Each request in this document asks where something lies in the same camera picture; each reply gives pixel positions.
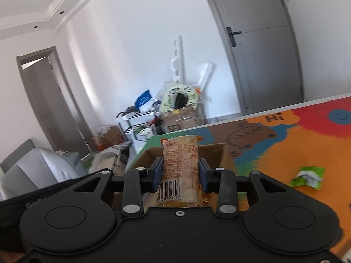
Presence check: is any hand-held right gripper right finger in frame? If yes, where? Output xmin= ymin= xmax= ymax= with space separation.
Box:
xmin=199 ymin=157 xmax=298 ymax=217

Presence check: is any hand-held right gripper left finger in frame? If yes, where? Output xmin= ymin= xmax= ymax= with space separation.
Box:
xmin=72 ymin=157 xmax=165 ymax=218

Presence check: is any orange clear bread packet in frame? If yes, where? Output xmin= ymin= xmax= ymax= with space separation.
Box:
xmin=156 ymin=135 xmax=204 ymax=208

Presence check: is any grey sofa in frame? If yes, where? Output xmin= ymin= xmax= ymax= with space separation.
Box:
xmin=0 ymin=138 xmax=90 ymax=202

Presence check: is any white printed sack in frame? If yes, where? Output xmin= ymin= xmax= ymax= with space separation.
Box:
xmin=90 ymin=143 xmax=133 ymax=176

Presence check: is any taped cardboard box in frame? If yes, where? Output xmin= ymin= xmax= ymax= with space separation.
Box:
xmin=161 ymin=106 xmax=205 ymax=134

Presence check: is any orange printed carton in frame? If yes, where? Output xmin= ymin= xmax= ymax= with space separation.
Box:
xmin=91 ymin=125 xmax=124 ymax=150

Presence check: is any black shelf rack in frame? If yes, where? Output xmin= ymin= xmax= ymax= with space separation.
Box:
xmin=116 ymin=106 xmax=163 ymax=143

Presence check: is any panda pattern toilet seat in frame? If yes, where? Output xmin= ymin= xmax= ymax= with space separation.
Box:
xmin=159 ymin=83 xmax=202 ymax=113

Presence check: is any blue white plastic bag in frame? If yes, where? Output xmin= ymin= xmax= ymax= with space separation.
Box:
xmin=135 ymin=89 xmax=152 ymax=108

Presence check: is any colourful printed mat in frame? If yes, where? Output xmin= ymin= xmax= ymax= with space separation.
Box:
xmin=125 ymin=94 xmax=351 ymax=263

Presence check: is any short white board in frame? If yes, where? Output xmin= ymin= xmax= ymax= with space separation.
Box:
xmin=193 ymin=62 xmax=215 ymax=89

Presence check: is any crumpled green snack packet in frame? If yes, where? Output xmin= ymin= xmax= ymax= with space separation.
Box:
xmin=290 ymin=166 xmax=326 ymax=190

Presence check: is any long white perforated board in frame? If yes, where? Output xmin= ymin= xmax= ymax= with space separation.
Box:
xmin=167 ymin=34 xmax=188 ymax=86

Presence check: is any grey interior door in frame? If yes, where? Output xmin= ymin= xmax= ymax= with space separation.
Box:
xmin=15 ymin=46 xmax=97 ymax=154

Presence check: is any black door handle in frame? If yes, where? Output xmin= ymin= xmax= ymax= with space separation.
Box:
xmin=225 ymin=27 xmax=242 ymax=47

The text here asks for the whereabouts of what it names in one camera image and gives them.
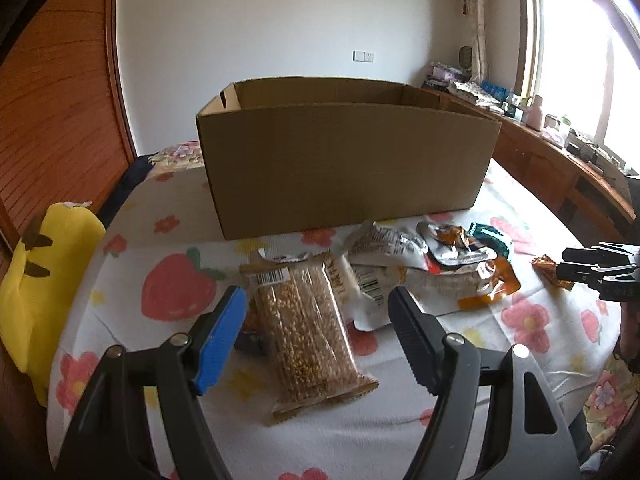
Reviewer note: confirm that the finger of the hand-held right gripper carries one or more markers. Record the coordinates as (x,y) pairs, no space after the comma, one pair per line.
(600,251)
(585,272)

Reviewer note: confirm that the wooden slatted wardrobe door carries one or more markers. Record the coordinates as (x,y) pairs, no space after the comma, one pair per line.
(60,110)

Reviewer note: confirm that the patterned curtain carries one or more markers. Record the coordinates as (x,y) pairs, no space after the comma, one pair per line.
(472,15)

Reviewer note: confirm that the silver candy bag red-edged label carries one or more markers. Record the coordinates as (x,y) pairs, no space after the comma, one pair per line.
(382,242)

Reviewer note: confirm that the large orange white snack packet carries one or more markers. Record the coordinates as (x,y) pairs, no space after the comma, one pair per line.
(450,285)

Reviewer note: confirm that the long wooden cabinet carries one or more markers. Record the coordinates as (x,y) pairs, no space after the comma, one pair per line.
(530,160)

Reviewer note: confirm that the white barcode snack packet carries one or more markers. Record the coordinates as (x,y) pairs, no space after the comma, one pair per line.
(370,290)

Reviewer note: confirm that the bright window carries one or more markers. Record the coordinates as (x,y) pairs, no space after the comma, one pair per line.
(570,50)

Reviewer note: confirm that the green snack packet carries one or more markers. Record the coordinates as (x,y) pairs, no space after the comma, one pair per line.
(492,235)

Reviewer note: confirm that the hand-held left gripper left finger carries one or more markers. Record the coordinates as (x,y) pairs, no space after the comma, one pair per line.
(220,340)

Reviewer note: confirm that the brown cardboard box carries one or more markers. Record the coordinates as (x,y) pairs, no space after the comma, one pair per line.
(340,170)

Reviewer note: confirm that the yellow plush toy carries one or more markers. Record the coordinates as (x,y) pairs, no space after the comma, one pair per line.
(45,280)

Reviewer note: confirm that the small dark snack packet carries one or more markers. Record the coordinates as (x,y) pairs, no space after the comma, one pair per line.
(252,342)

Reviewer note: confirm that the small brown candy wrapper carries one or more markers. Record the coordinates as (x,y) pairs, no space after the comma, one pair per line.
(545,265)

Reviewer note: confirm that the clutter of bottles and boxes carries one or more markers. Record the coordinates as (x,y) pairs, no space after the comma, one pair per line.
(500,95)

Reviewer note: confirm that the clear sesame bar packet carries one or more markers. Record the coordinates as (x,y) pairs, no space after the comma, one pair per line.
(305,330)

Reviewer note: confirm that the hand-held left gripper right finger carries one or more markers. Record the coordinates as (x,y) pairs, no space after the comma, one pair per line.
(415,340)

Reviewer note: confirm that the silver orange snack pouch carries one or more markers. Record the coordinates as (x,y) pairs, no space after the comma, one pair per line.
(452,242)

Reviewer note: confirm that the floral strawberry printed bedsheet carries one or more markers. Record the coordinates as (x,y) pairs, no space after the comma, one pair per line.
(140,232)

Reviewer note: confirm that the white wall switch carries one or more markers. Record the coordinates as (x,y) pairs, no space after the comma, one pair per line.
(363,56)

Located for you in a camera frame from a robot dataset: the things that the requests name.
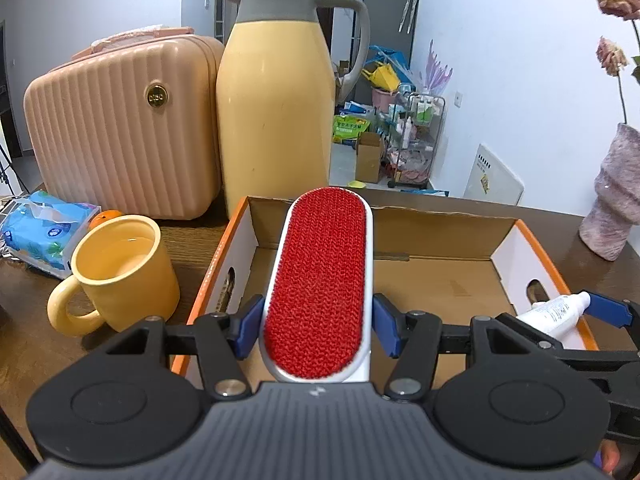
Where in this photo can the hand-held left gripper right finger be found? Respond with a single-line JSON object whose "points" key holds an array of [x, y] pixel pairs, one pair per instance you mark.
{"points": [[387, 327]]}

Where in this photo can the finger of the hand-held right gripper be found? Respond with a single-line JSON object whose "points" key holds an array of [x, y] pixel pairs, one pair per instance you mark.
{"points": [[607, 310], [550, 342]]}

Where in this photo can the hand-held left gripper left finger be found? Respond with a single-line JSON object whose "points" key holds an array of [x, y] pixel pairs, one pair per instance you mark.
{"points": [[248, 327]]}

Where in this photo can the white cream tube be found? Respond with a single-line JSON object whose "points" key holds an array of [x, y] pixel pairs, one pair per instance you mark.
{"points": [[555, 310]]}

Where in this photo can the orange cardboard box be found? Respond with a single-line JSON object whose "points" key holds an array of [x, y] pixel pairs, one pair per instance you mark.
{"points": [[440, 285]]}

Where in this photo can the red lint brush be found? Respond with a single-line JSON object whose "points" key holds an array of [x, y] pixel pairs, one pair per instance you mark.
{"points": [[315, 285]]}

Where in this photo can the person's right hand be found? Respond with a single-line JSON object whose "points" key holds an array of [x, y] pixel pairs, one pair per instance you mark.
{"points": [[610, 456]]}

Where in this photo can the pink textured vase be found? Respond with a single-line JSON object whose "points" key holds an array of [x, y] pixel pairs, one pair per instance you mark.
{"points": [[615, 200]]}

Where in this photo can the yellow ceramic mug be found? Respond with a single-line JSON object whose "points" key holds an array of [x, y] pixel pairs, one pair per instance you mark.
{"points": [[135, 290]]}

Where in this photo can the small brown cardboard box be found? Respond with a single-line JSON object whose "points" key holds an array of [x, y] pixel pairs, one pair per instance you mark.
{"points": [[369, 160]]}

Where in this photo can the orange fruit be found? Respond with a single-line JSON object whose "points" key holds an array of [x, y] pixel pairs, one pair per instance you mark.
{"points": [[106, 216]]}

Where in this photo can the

++++++++++

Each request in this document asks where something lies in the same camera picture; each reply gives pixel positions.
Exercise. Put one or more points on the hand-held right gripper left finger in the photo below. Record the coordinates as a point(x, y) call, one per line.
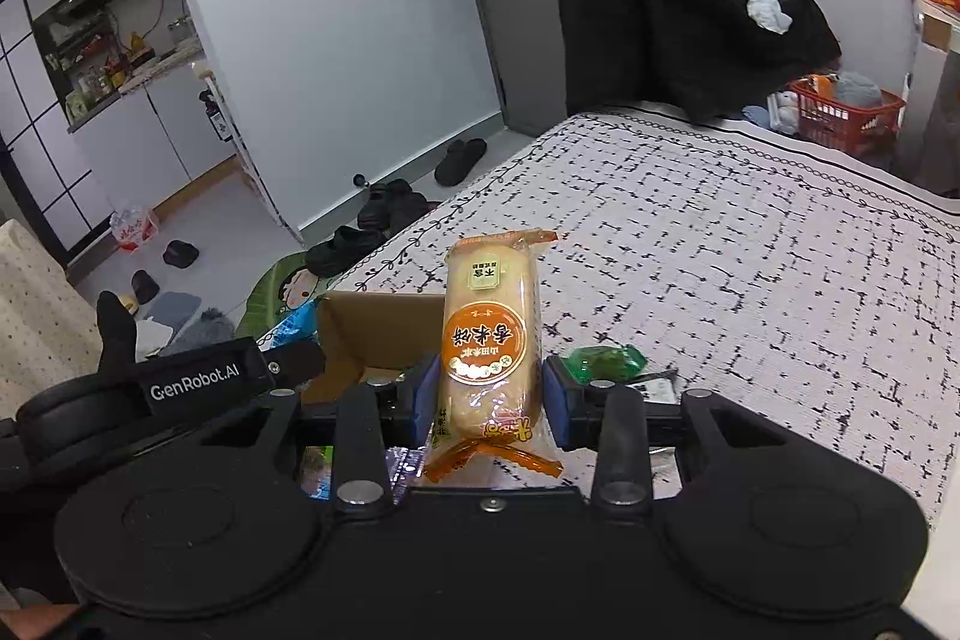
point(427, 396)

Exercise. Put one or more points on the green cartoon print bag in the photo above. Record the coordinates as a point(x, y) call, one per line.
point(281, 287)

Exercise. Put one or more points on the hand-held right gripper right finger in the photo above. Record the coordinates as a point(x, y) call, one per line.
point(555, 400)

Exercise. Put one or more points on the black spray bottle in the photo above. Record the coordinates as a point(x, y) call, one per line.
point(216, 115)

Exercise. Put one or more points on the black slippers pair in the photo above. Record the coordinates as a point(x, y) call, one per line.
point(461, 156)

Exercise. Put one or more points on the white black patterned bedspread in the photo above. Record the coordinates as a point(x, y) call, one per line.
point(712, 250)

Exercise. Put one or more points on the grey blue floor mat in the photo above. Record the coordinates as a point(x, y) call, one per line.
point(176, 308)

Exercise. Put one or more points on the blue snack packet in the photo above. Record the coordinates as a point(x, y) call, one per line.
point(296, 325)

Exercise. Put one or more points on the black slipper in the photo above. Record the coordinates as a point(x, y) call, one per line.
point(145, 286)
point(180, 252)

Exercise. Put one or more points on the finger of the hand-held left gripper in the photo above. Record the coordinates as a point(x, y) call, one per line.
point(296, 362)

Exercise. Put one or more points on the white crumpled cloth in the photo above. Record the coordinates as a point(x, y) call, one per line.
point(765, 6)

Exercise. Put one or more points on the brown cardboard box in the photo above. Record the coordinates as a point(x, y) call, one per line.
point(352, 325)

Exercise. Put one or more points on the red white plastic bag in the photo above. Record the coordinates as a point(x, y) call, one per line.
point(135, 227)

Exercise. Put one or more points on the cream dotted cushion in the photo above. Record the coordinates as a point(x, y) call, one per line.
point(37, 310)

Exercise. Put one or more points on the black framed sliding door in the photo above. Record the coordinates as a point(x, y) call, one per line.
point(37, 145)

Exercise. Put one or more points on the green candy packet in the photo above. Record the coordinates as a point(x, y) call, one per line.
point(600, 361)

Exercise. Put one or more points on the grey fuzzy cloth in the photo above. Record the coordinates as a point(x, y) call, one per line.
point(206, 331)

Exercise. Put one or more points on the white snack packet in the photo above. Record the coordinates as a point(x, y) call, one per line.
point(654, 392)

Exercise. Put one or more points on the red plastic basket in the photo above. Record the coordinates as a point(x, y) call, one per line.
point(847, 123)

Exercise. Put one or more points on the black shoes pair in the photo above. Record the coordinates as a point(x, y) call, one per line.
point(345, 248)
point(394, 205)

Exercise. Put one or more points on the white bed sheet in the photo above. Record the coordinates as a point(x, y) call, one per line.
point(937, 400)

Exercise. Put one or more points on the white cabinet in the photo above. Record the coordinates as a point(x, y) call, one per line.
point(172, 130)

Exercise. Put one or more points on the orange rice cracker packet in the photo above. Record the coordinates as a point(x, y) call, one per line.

++++++++++

**EXERCISE BRIEF:**
Beginning with the line that has "Presence check: is any black shelf" and ending with the line that has "Presence check: is any panda", set down the lines above exactly and include no others.

**TASK ANSWER:**
Presence check: is any black shelf rack in frame? If yes, where? Output xmin= ymin= xmax= ymax= with space separation.
Box:
xmin=116 ymin=106 xmax=163 ymax=143

Presence check: is any panda pattern toilet seat in frame? If yes, where? Output xmin= ymin= xmax= ymax= with space separation.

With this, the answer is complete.